Only a week earlier, the NFL releases a statement on the death of George “Floyd and the ensuing global protests… The reactions were … in “the vein of, ‘You could have led the fight against police brutality and racial injustice four years ago, but instead, you worked against peaceful protesters like Kaepernick.'” Indeed, Kaepernick is “now a 32-year-old free agent quarterback who hasn’t played in the NFL since the last week of the 2016 season.”
As Slate noted: “Think back to the outrage of certain white NFL fans [most prominently, IMPOTUS] over the peaceful sideline protests of Kaepernick and other players against police brutality. It’s a worldview that grants Black people the right to work and entertain, to ‘shut up and play,’ but not to be full human beings or coequal members of the populace. It is not a stretch to say that this attitude is a bedrock of American racism.”
After George Floyd
The dynamics changed when the Bucks and the other NBA teams stopped playing. What they did was “several orders of magnitude greater than any act of protest we have seen in major American team sports. With the simple act of refusing to work under present conditions, they brought an entire lucrative industry to a halt and have undoubtedly brought terror to some of the country’s powerful people.

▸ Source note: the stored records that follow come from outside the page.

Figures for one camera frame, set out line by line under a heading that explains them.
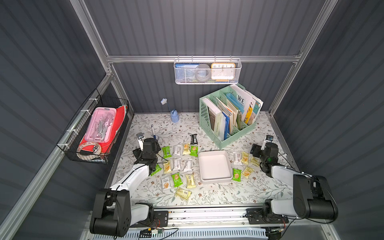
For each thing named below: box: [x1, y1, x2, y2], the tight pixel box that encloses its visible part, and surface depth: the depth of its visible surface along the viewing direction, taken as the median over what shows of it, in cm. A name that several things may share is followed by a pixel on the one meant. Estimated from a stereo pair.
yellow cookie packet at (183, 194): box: [175, 187, 192, 200], surface depth 82 cm
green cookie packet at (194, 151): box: [190, 145, 199, 157], surface depth 100 cm
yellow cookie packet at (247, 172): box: [241, 166, 255, 179], surface depth 91 cm
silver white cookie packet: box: [160, 176, 172, 190], surface depth 86 cm
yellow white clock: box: [210, 62, 236, 80], surface depth 90 cm
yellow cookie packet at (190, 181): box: [185, 174, 196, 189], surface depth 86 cm
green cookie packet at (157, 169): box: [150, 164, 162, 176], surface depth 91 cm
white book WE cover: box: [230, 84, 253, 123], surface depth 98 cm
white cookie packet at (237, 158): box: [233, 152, 242, 166], surface depth 96 cm
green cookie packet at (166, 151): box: [162, 146, 172, 159], surface depth 98 cm
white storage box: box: [198, 150, 233, 185], surface depth 95 cm
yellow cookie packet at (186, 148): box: [182, 143, 191, 155], surface depth 100 cm
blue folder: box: [222, 111, 231, 141], surface depth 90 cm
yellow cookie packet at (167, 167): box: [163, 160, 172, 174], surface depth 91 cm
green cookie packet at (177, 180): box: [171, 172, 184, 188], surface depth 87 cm
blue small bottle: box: [160, 98, 180, 123], surface depth 112 cm
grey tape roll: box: [195, 63, 211, 81], surface depth 90 cm
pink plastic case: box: [84, 107, 117, 143], surface depth 74 cm
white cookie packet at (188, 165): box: [183, 159, 192, 172], surface depth 93 cm
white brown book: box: [202, 97, 222, 137], surface depth 91 cm
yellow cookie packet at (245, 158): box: [241, 151, 250, 165], surface depth 95 cm
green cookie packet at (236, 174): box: [232, 168, 242, 182], surface depth 89 cm
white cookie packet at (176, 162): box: [173, 158, 181, 171], surface depth 93 cm
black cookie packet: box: [189, 134, 198, 145], surface depth 105 cm

“The NBA is a league run by billionaires, in a country in which billionaires wield obscene amounts of political influence. ‘But what do the players actually want?’ people will ask, many of whom not remotely interested in the answer to that question. Well, for starters, they want more power in shaping the conditions of the country they live in. And now they unquestionably have that.
“The fact that it was the Milwaukee Bucks who took this stand is crucial in several respects. The Bucks play in the same state where Jacob Blake was shot in the back seven times. In the wake of their decision, the Bucks soon found themselves on a conference call with both the attorney general ( the drug crime lawyers in Festus) and lieutenant governor of Wisconsin.
“But the Bucks also have the best record in the NBA and are one of the two or three teams considered most likely to win this year’s bubble championship… If the Bucks refuse to play… the general premise of this entire NBA playoffs is instantly invalidated.”
“The bubble has thus far been a smashing success. The level of play has been terrific, the television presentation has deftly mitigated the absence of fans, and, most importantly, there have been no virus outbreaks…” For an extraordinary two days, “all of this was put in jeopardy, because the league’s players, a group of people to whom sports are more important than literally anyone else in America, collectively declared to all Americans that certain things are far more important than sports.”
Sports analyst Jared Kushner tweeted: “What I’d love to see from the players in the NBA–again they have the luxury of taking a night off from work, most Americans don’t…I’d like to see them start moving into concrete solutions that are productive.”
From the First SIL’s lips. “Players needed something. Owners were in a position to give it to them. The asks were reasonable. They wanted a bigger voice internally. The NBA agreed to establish a social justice coalition, one represented by players, coaches, and owners.” It will “tackle a broad range of issues, from civic engagement [including voting initiatives] to advocating for meaningful police and criminal justice reform.”
Still, I continue to be pained by the poignant statement of Doc Rivers, the coach of the Los Angeles Clippers. “It’s amazing to me why we keep loving this country and this country does not love us back.”
Being a well-paid black athlete in America doesn’t prevent one from becoming a dead black person in America. Two-thirds of players in the NFL are large (scary!) black men. About three-quarters of NBA players are tall (scary!) black men. They are not immune to what has happened to, among many others, Stephon Clark or Philando Castile.